And then I also do a lots of the admin for the physician that you talked about going through results every day and sorting through the paperwork that comes in because there's a lot of it. So triaging what I can help with and what needs to go to the physician for review and completion as well.

Dr. Caroline Gerin-Lajoie:

Christie, you started your career as part of an interprofessional care team. How similar was it to what Shawna just described?

Dr. Christie Newton:

It was very similar, and I'm so jealous listening to that. So in 2006, '07, we had an interprofessional team working in the clinic with a physiotherapy, occupational therapy, pharmacy, midwifery, and nurse practitioner alongside our family doctors. We also had students. So we had learners in all of those professions linked to those providers, which was what we think essential. And now I am biased as an educator, but I think part of team based care is ensuring that we train within those models so that we can sustain those models.

Dr. Christie Newton:

Sadly, because of system issues and academic issues, policies, gradually we lost each one of those professions. So now I teach in a family practice residency training clinic because we are also rolling out primary care networks in British Columbia a little differently than in Alberta. They've struggled a little bit, but we have an interprofessional team now that we can refer to. So our interprofessional team is not collocated and I can refer to a mental health counselor, pharmacy. I believe physiotherapy.

Dr. Christie Newton:

Our clinic has a contract space available for family practice nursing. However, we haven't been able to find or hire one just based on burnout, I believe. So, as I say, my current practice has dwindled.

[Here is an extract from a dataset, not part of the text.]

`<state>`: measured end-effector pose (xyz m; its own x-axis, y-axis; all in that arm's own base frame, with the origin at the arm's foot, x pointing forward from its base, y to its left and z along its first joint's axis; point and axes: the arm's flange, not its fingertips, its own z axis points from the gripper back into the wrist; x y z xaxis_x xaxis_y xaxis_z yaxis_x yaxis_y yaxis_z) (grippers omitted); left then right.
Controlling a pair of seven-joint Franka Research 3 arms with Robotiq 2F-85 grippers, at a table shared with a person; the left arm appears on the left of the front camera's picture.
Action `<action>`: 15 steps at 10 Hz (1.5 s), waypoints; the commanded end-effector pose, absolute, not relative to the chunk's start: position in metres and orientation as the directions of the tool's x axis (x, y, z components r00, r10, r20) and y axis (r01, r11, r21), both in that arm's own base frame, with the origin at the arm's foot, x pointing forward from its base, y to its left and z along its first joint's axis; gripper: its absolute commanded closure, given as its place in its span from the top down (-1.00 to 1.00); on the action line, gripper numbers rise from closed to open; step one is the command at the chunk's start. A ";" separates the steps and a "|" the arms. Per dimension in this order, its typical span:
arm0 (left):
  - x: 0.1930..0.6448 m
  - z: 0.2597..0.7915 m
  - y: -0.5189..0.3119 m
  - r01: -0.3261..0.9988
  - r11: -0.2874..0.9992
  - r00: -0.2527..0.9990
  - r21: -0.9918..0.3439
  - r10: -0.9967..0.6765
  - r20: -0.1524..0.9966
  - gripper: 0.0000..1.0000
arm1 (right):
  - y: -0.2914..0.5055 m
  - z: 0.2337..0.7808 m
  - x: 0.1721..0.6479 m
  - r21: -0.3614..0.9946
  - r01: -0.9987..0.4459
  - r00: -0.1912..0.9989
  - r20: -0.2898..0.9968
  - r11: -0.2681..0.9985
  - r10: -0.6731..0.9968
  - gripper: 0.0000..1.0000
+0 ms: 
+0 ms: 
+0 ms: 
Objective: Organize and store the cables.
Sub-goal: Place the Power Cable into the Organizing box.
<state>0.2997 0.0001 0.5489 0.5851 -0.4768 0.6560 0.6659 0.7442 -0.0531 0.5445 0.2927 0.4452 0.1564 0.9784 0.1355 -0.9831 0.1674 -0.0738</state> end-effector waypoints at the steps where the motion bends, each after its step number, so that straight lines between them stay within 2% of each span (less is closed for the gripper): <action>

Dr. Caroline Gerin-Lajoie:

So as a physician, what was the advantage of working in that kind of an environment?

Dr. Christie Newton:

Oh, it was just more efficient. We felt that we had actually provided the care that's needed for the patient. The system has become far too complex. Patient care has become far too complex for one provider to manage all of the issues. And today at the end of every visit, you feel like, "Ugh, I could have done more." You're anxious about whether what you were able to do is going to be enough to get them through to the next visit.

Dr. Christie Newton:

And when I was working in that team environment, I was able to do, assess a musculoskeletal issue in a patient. And instead of just handing them a handout or referring them to a website to do exercises, I could actually engage my physiotherapy colleague and their student and book an appointment. So I knew, I was more comfortable with the fact that they were being seen and that other piece was going to be addressed by somebody who's that's their specialty. And it's not just a patient handout or a website.

Dr. Christie Newton:

The same as when I was working with nursing ,I was able to do a well baby visit and then the education in the immunizations were completed by my nursing colleague. And again, there was more time spent with the patient and I was able to go on to my next patient and that patient did receive a broader care than I can provide right now.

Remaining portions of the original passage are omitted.